--- Exercise objective ---
Could you return every record below exactly as it is written?

--- Source records ---
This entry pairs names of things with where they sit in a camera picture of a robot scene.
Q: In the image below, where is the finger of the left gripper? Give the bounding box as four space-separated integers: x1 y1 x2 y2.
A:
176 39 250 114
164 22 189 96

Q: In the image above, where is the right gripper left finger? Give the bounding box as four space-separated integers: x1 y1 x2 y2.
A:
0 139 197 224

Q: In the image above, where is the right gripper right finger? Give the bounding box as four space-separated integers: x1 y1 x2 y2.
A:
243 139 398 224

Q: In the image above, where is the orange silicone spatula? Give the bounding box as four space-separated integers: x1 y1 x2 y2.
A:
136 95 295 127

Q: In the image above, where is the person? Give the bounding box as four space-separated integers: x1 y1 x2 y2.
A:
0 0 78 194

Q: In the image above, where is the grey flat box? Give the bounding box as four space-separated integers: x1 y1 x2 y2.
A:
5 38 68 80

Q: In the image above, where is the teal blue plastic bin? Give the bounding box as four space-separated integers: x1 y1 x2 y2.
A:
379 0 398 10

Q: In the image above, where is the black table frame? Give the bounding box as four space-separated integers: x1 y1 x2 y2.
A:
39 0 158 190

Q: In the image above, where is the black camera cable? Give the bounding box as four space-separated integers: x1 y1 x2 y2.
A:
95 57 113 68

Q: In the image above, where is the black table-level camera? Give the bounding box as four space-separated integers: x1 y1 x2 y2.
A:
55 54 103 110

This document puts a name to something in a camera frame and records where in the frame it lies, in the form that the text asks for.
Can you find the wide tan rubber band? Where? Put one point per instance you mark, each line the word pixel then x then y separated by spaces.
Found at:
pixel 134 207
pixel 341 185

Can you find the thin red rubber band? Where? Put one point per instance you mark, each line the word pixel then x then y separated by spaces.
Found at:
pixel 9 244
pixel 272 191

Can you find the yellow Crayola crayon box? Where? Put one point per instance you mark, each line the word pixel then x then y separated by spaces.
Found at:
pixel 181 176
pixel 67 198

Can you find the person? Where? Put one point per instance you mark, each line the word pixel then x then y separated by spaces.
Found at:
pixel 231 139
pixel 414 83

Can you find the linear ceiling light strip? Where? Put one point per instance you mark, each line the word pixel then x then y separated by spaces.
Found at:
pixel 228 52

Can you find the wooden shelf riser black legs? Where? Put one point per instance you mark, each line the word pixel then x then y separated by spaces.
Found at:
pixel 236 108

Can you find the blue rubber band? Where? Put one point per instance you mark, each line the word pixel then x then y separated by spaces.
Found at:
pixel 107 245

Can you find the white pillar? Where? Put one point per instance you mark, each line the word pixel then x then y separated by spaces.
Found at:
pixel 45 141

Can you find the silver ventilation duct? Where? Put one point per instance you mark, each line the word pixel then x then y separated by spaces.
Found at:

--- Output of the exercise ---
This entry pairs names of things with where they sit in a camera picture of a robot scene.
Q: In the image below, where is the finger of the left gripper? Give the bounding box as four space-separated integers: x1 y1 x2 y2.
A:
176 39 250 114
164 22 189 96

Q: In the image above, where is the right gripper left finger? Give the bounding box as four space-separated integers: x1 y1 x2 y2.
A:
0 139 197 224

Q: In the image above, where is the right gripper right finger? Give the bounding box as four space-separated integers: x1 y1 x2 y2.
A:
243 139 398 224

Q: In the image above, where is the orange silicone spatula? Give the bounding box as four space-separated integers: x1 y1 x2 y2.
A:
136 95 295 127

Q: In the image above, where is the person? Give the bounding box as four space-separated integers: x1 y1 x2 y2.
A:
0 0 78 194

Q: In the image above, where is the grey flat box? Give the bounding box as four space-separated integers: x1 y1 x2 y2.
A:
5 38 68 80

Q: In the image above, where is the teal blue plastic bin? Give the bounding box as four space-separated integers: x1 y1 x2 y2.
A:
379 0 398 10

Q: In the image above, where is the black table frame? Give the bounding box as four space-separated integers: x1 y1 x2 y2.
A:
39 0 158 190

Q: In the image above, where is the black camera cable? Give the bounding box as four space-separated integers: x1 y1 x2 y2.
A:
95 57 113 68

Q: In the image above, where is the black table-level camera? Give the bounding box as four space-separated integers: x1 y1 x2 y2.
A:
55 54 103 110

This document puts a name to something in a camera frame and records where in the frame it lies, in the form that the text asks for.
Can you find the wide tan rubber band? Where? Put one point per instance you mark, each line the word pixel then x then y separated by spaces.
Found at:
pixel 134 207
pixel 341 185

Can you find the thin red rubber band? Where? Put one point per instance you mark, each line the word pixel then x then y separated by spaces.
Found at:
pixel 9 244
pixel 272 191

Can you find the yellow Crayola crayon box? Where? Put one point per instance you mark, each line the word pixel then x then y separated by spaces.
Found at:
pixel 181 176
pixel 67 198

Can you find the person? Where? Put one point per instance you mark, each line the word pixel then x then y separated by spaces.
Found at:
pixel 231 139
pixel 414 83

Can you find the linear ceiling light strip? Where? Put one point per instance you mark, each line the word pixel then x then y separated by spaces.
Found at:
pixel 228 52

Can you find the wooden shelf riser black legs? Where? Put one point per instance you mark, each line the word pixel then x then y separated by spaces.
Found at:
pixel 236 108

Can you find the blue rubber band? Where? Put one point per instance you mark, each line the word pixel then x then y separated by spaces.
Found at:
pixel 107 245

Can you find the white pillar? Where? Put one point per instance you mark, each line the word pixel then x then y separated by spaces.
Found at:
pixel 45 141

Can you find the silver ventilation duct? Where? Put one point per instance you mark, each line the word pixel then x then y separated by spaces.
Found at:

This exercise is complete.